THE TASK:
Please return every line below that contains the string "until".

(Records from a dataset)
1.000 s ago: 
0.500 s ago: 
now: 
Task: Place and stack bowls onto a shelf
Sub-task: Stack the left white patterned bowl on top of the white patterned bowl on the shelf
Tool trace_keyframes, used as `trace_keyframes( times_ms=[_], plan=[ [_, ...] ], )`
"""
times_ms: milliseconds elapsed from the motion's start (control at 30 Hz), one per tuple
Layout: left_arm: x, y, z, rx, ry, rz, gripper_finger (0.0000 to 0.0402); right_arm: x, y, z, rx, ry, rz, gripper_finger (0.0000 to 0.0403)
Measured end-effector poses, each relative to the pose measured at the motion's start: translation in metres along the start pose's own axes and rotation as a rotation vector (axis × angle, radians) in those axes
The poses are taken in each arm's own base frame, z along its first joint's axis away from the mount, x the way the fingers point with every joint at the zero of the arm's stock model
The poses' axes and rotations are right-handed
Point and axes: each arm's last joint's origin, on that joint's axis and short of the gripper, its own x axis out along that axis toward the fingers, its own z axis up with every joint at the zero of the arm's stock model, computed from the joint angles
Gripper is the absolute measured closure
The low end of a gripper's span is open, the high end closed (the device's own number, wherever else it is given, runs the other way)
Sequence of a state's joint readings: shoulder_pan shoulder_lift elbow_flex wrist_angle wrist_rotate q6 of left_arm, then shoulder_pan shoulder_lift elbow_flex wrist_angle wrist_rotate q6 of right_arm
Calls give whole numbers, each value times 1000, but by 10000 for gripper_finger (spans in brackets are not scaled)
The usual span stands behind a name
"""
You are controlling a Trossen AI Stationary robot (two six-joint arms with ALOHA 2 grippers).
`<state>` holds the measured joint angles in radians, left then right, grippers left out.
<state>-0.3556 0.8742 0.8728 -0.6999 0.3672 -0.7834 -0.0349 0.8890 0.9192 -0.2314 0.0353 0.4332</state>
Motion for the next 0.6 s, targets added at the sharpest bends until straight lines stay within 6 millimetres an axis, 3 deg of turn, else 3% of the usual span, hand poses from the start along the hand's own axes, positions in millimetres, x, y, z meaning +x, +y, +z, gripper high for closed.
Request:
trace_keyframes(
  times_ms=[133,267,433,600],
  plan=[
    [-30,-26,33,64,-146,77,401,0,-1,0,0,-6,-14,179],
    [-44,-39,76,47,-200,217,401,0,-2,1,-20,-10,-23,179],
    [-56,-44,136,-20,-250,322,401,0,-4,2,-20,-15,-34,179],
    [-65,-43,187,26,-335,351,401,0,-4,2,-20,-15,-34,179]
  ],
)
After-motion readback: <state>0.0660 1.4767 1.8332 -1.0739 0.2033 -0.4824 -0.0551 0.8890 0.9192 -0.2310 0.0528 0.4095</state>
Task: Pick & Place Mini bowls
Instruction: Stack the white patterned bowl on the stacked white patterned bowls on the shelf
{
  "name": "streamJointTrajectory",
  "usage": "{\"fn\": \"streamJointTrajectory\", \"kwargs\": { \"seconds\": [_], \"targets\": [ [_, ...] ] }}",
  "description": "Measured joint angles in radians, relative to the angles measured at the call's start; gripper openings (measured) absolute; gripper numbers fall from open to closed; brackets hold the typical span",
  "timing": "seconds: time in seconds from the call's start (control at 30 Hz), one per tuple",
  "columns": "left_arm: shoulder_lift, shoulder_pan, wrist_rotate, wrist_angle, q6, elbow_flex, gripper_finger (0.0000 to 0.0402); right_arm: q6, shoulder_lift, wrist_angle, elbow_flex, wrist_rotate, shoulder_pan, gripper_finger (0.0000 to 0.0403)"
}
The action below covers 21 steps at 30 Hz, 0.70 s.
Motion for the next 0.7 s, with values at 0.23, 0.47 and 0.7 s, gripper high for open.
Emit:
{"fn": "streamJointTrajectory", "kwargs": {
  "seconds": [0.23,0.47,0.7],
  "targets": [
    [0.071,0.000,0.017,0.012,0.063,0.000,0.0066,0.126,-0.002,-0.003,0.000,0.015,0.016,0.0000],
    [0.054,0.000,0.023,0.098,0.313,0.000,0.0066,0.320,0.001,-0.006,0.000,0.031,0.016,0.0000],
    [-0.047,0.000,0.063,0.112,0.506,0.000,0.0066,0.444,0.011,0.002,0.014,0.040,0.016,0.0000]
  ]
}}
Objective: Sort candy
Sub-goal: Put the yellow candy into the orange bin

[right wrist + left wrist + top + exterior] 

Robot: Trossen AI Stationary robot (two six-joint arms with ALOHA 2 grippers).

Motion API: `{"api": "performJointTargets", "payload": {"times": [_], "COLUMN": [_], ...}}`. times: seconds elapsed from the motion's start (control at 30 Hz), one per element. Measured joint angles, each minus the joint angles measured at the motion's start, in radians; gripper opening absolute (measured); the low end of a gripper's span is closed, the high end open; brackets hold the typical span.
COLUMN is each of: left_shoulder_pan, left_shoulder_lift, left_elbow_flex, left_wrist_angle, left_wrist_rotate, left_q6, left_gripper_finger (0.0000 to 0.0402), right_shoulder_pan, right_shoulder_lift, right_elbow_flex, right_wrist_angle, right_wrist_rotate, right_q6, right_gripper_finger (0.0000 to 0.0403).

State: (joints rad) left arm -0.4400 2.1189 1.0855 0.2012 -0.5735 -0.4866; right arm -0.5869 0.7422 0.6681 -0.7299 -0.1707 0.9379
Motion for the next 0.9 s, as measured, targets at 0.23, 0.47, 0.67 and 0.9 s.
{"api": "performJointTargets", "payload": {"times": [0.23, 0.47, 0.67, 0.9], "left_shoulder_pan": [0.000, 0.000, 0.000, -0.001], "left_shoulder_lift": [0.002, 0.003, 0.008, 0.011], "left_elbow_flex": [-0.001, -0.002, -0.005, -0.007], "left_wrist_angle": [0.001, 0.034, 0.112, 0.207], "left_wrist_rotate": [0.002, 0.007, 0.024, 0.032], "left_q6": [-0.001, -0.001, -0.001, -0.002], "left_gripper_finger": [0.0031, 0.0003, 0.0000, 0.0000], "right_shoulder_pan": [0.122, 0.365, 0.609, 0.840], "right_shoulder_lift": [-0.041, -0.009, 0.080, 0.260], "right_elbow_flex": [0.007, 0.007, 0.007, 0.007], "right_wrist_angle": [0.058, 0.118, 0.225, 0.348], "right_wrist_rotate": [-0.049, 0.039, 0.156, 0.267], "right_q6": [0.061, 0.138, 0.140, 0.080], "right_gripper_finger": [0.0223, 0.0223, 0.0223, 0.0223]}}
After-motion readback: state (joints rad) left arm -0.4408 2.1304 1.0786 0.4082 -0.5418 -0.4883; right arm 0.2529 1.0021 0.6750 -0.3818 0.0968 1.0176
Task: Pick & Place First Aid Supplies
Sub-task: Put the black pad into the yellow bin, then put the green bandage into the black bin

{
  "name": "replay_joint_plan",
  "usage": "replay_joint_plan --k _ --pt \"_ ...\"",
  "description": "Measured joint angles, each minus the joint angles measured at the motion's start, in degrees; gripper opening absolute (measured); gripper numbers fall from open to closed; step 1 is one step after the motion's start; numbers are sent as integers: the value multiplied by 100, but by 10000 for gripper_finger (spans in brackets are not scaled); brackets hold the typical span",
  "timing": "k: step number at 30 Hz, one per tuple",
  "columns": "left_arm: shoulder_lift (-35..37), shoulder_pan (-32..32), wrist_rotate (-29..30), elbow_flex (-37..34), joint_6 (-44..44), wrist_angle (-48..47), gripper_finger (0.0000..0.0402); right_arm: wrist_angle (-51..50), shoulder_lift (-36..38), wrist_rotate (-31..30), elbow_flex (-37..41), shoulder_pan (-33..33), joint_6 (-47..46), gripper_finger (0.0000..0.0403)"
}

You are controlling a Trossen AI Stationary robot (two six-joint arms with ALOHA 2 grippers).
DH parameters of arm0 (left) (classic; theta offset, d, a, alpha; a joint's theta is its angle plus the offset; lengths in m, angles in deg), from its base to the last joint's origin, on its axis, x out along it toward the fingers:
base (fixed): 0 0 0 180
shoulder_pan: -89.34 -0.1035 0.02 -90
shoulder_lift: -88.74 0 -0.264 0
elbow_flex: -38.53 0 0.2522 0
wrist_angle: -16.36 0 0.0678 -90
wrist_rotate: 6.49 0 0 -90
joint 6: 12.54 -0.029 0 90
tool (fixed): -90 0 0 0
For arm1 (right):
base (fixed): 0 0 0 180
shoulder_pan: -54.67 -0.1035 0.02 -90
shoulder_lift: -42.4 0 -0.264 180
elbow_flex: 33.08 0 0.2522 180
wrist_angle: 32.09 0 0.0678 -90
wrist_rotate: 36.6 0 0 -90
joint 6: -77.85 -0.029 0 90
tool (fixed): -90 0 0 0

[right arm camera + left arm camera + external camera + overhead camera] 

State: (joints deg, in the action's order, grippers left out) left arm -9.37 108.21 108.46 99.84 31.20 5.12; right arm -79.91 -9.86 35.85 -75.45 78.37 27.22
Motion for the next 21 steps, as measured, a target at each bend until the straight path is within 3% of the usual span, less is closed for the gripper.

RESULT BELOW:
Motion for the next 0.6 s, targets added at the sharpest bends until straight lines stay within 6 millimetres an axis, 3 deg of turn, else 3% of the usual span, hand poses from the start along the hand's own axes, positions in millimetres, x, y, z meaning +x, +y, +z, gripper high for closed.
Motion for the next 21 steps, as measured, a target at each bend until the straight path is within 3% of the usual span, less is closed for the gripper.

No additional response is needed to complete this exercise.